Span requested from the data below: the line with "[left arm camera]" through the line with "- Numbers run", both included. Give only these lines again, exactly, and leave every picture out.

Input material below:

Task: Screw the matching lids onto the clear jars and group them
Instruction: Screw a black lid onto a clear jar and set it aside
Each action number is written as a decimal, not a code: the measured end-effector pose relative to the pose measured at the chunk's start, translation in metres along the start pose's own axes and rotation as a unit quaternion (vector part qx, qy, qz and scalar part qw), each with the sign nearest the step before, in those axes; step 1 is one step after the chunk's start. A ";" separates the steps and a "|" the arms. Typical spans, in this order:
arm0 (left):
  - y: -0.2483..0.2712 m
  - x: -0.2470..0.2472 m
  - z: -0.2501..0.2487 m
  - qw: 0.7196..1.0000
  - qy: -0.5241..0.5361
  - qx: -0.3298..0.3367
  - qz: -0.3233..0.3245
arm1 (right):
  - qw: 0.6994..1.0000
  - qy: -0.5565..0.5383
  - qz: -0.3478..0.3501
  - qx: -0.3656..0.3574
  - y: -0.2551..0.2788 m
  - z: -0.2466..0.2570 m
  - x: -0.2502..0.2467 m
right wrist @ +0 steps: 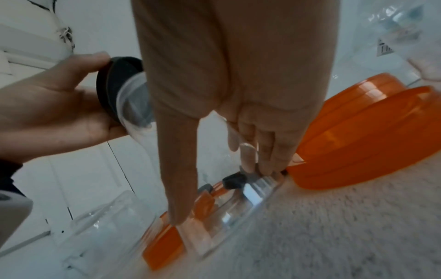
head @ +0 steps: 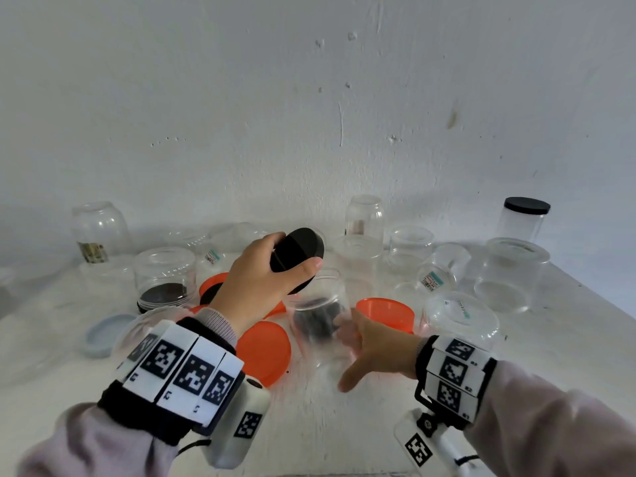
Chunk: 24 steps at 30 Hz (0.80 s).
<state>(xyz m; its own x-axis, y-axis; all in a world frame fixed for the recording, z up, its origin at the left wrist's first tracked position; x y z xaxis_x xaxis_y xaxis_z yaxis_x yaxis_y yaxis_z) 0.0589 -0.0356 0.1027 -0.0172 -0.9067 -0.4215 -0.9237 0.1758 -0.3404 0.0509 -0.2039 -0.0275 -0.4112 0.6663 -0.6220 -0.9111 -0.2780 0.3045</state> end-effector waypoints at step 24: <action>-0.006 0.054 -0.008 0.968 -0.156 0.025 0.194 | 0.994 0.000 -0.040 -0.105 0.007 0.016 -0.024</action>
<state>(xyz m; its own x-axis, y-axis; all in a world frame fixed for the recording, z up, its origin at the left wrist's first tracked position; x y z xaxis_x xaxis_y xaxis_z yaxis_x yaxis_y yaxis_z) 0.0607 -0.0886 0.0893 -0.2350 -0.6109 -0.7560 -0.8509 0.5053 -0.1438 0.0545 -0.2108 0.0011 -0.3378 0.6926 -0.6374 -0.9269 -0.3626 0.0972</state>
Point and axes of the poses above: each hand's wrist, its own y-axis away from the middle knuckle, its own x-axis out of the palm, z = x × y, the point moved 7 cm from there along -y, towards the middle knuckle, and after that the axes turned 8 degrees about y, right-handed, at the moved point
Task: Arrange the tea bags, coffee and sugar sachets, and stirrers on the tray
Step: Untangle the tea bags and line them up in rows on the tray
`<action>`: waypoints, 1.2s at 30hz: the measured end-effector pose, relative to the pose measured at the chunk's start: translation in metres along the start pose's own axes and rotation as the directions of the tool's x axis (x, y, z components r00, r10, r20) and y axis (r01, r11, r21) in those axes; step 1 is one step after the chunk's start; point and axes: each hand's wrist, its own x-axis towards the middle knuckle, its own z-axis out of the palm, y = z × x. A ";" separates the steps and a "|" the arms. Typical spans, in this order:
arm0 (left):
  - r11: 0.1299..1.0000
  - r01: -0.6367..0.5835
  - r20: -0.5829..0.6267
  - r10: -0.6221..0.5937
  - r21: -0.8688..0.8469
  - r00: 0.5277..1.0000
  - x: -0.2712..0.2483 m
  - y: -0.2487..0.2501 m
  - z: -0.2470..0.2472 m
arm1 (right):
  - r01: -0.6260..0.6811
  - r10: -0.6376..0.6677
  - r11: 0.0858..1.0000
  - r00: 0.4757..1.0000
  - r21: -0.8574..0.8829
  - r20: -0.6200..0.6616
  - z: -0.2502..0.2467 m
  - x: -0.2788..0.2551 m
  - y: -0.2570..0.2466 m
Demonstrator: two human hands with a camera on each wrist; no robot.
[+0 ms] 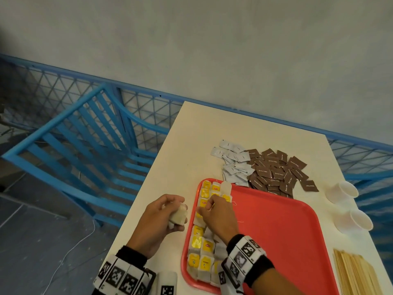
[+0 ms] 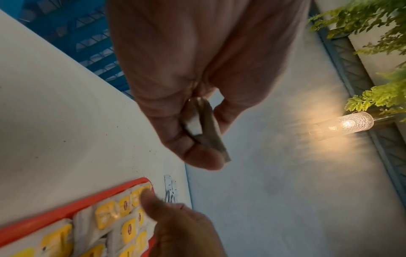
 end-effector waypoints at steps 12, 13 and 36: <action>0.984 -0.160 0.028 0.162 -0.080 0.986 -0.019 0.006 0.069 | 0.248 -0.234 0.939 0.968 0.237 -0.086 -0.092 -0.085 -0.036; 0.980 -0.160 0.005 0.162 -0.122 0.987 -0.021 0.005 0.078 | 0.255 -0.230 0.936 0.965 0.242 -0.127 -0.095 -0.088 -0.033; 0.806 0.292 0.271 -0.170 -0.514 0.947 -0.022 0.013 0.119 | 0.162 -0.243 0.791 0.968 0.590 0.061 -0.198 -0.094 -0.021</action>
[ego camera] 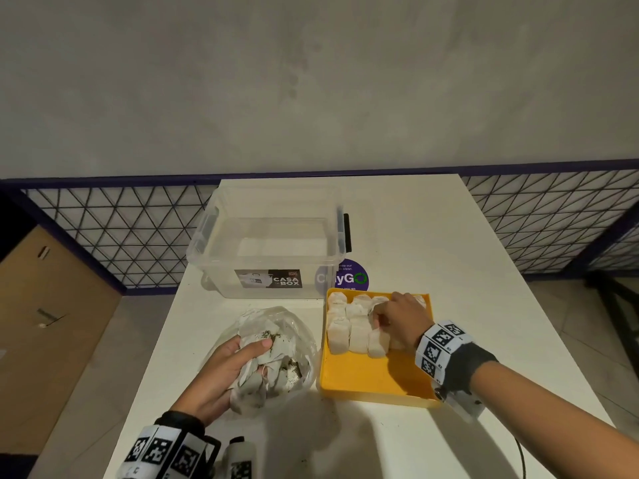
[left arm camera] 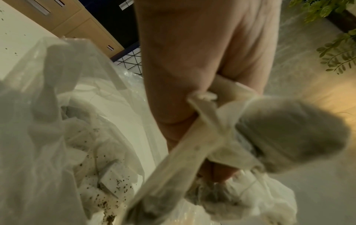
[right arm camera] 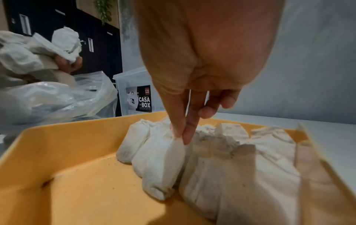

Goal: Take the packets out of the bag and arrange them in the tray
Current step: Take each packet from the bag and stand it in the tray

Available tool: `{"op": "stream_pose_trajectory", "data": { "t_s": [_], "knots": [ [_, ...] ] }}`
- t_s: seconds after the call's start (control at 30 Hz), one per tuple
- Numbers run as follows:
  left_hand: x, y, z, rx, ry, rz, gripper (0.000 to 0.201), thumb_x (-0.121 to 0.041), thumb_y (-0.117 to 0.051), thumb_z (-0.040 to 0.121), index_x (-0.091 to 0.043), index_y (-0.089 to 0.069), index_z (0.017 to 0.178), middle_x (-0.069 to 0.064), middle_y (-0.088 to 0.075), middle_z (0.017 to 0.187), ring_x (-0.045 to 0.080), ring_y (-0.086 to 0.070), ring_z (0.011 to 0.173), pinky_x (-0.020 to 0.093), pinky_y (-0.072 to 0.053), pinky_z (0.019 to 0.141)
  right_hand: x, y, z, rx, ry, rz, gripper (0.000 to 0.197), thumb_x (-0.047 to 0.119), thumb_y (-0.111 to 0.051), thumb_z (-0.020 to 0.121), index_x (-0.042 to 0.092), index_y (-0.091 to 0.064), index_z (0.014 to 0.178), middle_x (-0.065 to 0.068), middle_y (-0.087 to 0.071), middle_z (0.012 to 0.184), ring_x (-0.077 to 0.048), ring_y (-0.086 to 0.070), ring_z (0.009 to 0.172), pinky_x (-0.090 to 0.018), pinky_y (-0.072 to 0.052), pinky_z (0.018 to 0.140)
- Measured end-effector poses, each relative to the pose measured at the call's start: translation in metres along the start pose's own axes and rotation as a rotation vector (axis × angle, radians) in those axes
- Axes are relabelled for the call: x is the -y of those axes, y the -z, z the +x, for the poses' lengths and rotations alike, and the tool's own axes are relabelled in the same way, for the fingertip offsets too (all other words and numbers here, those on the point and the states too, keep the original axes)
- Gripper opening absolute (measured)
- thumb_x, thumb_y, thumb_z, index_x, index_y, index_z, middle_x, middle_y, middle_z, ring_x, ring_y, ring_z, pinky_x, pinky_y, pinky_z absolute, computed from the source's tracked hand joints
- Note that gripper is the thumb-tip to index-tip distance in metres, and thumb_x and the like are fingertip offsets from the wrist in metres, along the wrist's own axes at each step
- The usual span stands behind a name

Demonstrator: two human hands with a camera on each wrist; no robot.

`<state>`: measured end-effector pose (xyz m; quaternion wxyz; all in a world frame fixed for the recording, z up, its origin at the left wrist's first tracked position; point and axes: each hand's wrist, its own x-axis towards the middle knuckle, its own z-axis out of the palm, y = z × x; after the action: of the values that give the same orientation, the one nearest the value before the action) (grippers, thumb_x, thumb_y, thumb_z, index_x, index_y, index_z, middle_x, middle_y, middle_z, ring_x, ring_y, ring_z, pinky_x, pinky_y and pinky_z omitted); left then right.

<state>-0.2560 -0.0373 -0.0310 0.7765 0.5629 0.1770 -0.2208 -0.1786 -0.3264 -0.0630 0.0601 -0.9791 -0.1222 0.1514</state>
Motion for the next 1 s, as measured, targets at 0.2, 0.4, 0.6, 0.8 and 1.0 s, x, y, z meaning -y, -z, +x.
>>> {"op": "stream_pose_trajectory", "data": {
  "t_s": [0.2, 0.4, 0.6, 0.8, 1.0],
  "knots": [
    [0.0, 0.002, 0.004, 0.008, 0.012, -0.023, 0.035, -0.012, -0.061, 0.086, -0.002, -0.06, 0.12, 0.02, -0.069, 0.111, 0.033, -0.067, 0.102, 0.033, -0.059, 0.076, 0.013, 0.01, 0.001, -0.13, 0.131, -0.062, 0.028, 0.021, -0.047, 0.092, 0.022, -0.054, 0.12, 0.0, -0.059, 0.119, -0.021, -0.044, 0.111, -0.029, -0.032, 0.09],
    [-0.001, 0.001, 0.005, 0.026, 0.004, -0.032, 0.036, -0.01, -0.062, 0.085, 0.0, -0.06, 0.119, 0.021, -0.069, 0.112, 0.032, -0.068, 0.1, 0.035, -0.056, 0.082, 0.084, 0.049, -0.013, -0.246, 0.407, 0.395, 0.03, 0.023, -0.049, 0.094, 0.029, -0.054, 0.123, 0.006, -0.056, 0.111, -0.007, -0.04, 0.104, -0.021, -0.029, 0.09],
    [-0.002, 0.0, 0.004, 0.023, -0.014, 0.015, 0.026, -0.005, -0.062, 0.087, -0.002, -0.062, 0.112, 0.016, -0.071, 0.102, 0.02, -0.069, 0.085, 0.023, -0.054, 0.061, 0.139, 0.055, 0.002, -0.06, 0.564, 0.394, 0.042, 0.03, -0.054, 0.092, 0.029, -0.048, 0.133, -0.002, -0.052, 0.126, -0.017, -0.037, 0.115, -0.028, -0.026, 0.094],
    [0.0, 0.007, 0.003, 0.02, -0.019, 0.088, 0.029, -0.008, -0.066, 0.083, -0.004, -0.064, 0.112, 0.018, -0.071, 0.107, 0.024, -0.069, 0.09, 0.028, -0.054, 0.07, 0.145, 0.057, 0.015, -0.051, 0.51, 0.583, 0.017, 0.02, -0.061, 0.087, 0.012, -0.067, 0.101, -0.004, -0.066, 0.101, -0.012, -0.049, 0.088, -0.029, -0.04, 0.083],
    [0.002, 0.014, 0.003, 0.017, -0.028, 0.083, 0.029, -0.004, -0.063, 0.084, -0.004, -0.065, 0.113, 0.019, -0.07, 0.11, 0.031, -0.066, 0.099, 0.037, -0.052, 0.084, 0.138, 0.058, 0.012, -0.011, 0.367, 0.804, 0.017, 0.014, -0.059, 0.088, 0.012, -0.062, 0.105, 0.007, -0.051, 0.078, -0.01, -0.047, 0.076, -0.021, -0.039, 0.07]
  ]
}}
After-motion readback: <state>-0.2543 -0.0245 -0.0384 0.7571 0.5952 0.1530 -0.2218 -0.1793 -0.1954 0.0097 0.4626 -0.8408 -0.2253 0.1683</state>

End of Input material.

Result of the task
[left arm camera] 
[right arm camera] 

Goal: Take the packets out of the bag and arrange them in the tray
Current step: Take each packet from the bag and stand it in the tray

Available tool: `{"op": "stream_pose_trajectory", "data": { "t_s": [_], "knots": [ [_, ...] ] }}`
- t_s: seconds after the call's start (control at 30 Hz), one per tuple
- Numbers run as follows:

This exercise requires no further work.